To find an expression equivalent to [tex]\(\left(x^{\frac{4}{3}} x^{\frac{2}{3}}\right)^{\frac{1}{3}}\)[/tex], we will follow a step-by-step process:
1. Combine the exponents inside the parentheses:
When you multiply exponents with the same base, you add the exponents. Therefore,
[tex]\[
x^{\frac{4}{3}} \cdot x^{\frac{2}{3}} = x^{\left(\frac{4}{3} + \frac{2}{3}\right)}
\][/tex]
Adding the exponents:
[tex]\[
\frac{4}{3} + \frac{2}{3} = \frac{6}{3} = 2
\][/tex]
So,
[tex]\[
x^{\frac{4}{3}} \cdot x^{\frac{2}{3}} = x^2
\][/tex]
2. Apply the external exponent:
The expression now is [tex]\(\left(x^2\right)^{\frac{1}{3}}\)[/tex]. When you raise a power to another power, you multiply the exponents.

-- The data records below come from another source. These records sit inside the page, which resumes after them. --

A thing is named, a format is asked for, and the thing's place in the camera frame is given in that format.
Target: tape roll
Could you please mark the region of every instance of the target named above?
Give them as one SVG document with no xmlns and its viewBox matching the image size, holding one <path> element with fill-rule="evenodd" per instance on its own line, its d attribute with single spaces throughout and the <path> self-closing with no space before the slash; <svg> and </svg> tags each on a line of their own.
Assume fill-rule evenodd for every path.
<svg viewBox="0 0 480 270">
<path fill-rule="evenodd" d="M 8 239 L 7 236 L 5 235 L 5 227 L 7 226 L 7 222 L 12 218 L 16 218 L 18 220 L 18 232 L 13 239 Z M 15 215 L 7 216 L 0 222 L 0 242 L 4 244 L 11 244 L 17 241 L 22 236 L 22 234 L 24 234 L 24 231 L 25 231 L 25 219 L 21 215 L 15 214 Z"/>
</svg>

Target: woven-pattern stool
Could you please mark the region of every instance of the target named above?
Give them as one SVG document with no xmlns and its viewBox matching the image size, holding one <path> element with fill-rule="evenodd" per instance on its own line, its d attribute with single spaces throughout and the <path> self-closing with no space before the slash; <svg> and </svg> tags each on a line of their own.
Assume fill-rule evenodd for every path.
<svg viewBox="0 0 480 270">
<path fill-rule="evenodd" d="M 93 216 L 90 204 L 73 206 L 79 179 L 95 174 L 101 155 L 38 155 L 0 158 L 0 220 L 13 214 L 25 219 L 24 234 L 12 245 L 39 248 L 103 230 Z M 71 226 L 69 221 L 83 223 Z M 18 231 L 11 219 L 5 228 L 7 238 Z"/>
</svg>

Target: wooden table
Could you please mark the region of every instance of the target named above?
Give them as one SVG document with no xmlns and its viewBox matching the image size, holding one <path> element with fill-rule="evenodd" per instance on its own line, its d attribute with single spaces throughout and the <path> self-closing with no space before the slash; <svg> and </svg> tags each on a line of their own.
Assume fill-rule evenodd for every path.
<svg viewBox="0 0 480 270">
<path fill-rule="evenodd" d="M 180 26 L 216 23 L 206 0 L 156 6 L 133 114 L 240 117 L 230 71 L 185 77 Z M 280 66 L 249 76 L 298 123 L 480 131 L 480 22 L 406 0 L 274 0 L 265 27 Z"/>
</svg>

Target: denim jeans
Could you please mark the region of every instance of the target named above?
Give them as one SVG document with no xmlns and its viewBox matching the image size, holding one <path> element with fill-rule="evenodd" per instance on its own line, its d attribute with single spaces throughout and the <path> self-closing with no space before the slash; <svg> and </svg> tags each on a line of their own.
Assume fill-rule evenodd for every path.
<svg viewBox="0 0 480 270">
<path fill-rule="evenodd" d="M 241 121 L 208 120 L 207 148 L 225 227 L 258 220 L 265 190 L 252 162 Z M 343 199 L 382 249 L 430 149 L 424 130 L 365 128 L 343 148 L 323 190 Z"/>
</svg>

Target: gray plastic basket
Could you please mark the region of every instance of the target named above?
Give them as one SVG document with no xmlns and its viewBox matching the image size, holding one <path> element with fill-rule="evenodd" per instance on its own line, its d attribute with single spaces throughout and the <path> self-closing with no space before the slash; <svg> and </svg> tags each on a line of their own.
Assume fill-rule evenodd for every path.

Therefore,
[tex]\[
\left(x^2\right)^{\frac{1}{3}} = x^{2 \cdot \frac{1}{3}} = x^{\frac{2}{3}}
\][/tex]
Thus, the expression equivalent to [tex]\(\left(x^{\frac{4}{3}} x^{\frac{2}{3}}\right)^{\frac{1}{3}}\)[/tex] is [tex]\(\boxed{x^{\frac{2}{3}}}\)[/tex].